In the March 20 letter, a copy of which was obtained by The Washington Times, the three members of the education committee lamented that private fundraising and contributions “may lead to or exacerbate inequities among our communities and our schools.” That prompted at least one council member, George Leventhal, a Democrat, to muse that PTAs could be required to give some of the money they raise to schools without a PTA or booster club.

The redistributionist trial balloon turns things on their head. (Perhaps touchdowns and home runs could be equally distributed, too, to make athletic contests “fair.”) The council members who seek to rearrange life aren’t truly interested in engaging with students, parents and community leaders in the less-affluent school districts; if they were, they could encourage parents and kids to organize community bake sales, car washes and grass-cutting. It’s much easier, and more satisfying, to penalize the efforts of others. Students in rich and poor schools alike are getting an unwelcome lesson in how the world works.

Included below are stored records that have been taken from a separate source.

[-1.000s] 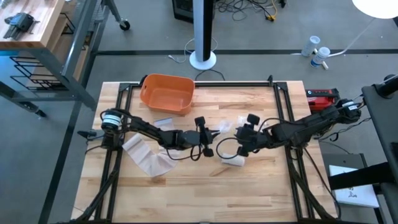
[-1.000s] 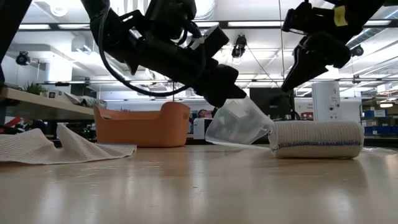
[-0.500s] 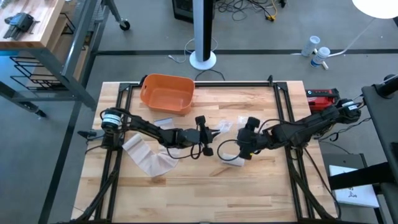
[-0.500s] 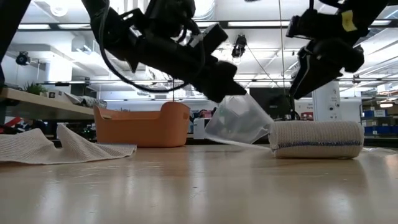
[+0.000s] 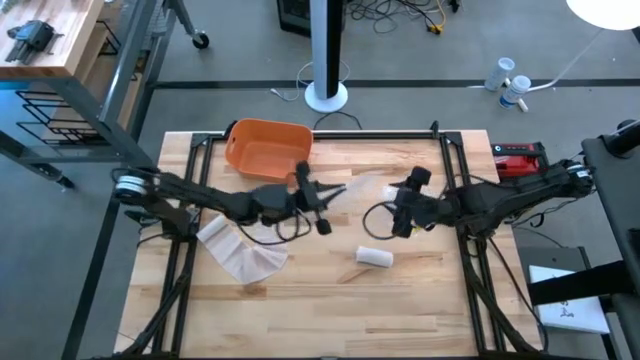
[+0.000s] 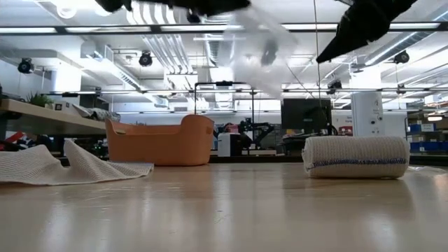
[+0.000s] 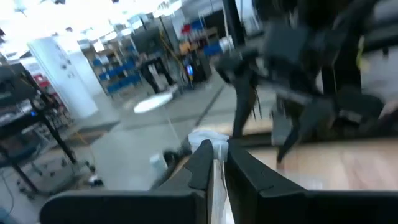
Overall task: Roll bandage
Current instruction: Put the white rolled bandage into the transparent zip bag
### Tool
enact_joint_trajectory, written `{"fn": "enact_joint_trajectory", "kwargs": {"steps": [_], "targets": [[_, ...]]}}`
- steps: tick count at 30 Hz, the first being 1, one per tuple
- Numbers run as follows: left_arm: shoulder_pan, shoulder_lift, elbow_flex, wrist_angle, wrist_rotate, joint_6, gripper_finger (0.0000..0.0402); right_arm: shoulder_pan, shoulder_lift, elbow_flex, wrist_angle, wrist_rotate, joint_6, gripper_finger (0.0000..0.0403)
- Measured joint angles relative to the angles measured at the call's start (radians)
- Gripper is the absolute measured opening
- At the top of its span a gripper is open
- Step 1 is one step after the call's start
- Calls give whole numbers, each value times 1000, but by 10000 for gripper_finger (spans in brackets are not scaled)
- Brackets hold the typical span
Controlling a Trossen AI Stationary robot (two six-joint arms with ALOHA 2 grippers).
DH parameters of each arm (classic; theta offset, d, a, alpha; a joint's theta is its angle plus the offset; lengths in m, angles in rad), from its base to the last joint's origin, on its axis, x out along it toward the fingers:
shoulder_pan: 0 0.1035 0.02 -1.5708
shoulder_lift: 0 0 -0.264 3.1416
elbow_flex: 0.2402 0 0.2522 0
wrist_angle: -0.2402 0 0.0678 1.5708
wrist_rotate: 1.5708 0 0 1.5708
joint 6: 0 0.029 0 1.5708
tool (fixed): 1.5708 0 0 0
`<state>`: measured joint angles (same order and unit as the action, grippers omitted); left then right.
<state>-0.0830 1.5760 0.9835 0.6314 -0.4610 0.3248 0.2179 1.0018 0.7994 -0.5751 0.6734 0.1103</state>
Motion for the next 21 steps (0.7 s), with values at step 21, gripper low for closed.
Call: {"fn": "enact_joint_trajectory", "kwargs": {"steps": [21], "targets": [[-80, -222, -87, 244, 498, -177, 20, 5, 152, -165, 1190, -558, -32, 265]]}}
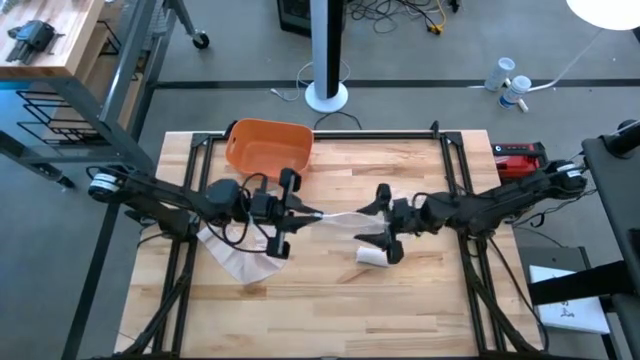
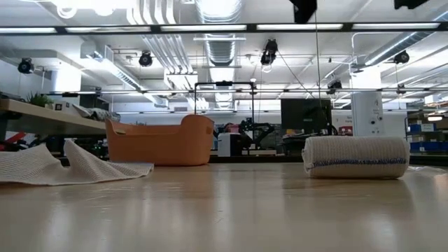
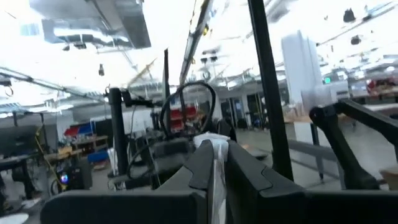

Council member Valerie Ervin of Silver Spring, chairman of its education committee, indirectly acknowledged the risk of disincentivizing private efforts, telling Mr. Barclay that she wanted “to explore how we can continue to encourage and support parent and community involvement without undermining the principle of equality.” Those two approaches are mutually exclusive, as community involvement will disappear when “equality” begins taking away the reason parents went to work in the first place.

Winston Churchill - the man, not the school - observed this phenomenon decades ago. “Socialism is a philosophy of failure, the creed of ignorance and the gospel of envy,” he said. “Its inherent virtue is the equal sharing of misery.” It’s appropriate that one of the scoreboard upgrades was earned at a high school bearing the name of the heroic wartime British prime minister.The Montgomery County school board and county council members don’t really want to impose the equal sharing of misery, but however inadvertently, they are spreading the gospel of envy. They should be encouraging the underperforming schools to work to improve themselves, not punishing the schools whose PTAs and booster clubs have stepped up to the plate to make those scoreboards and dugouts possible.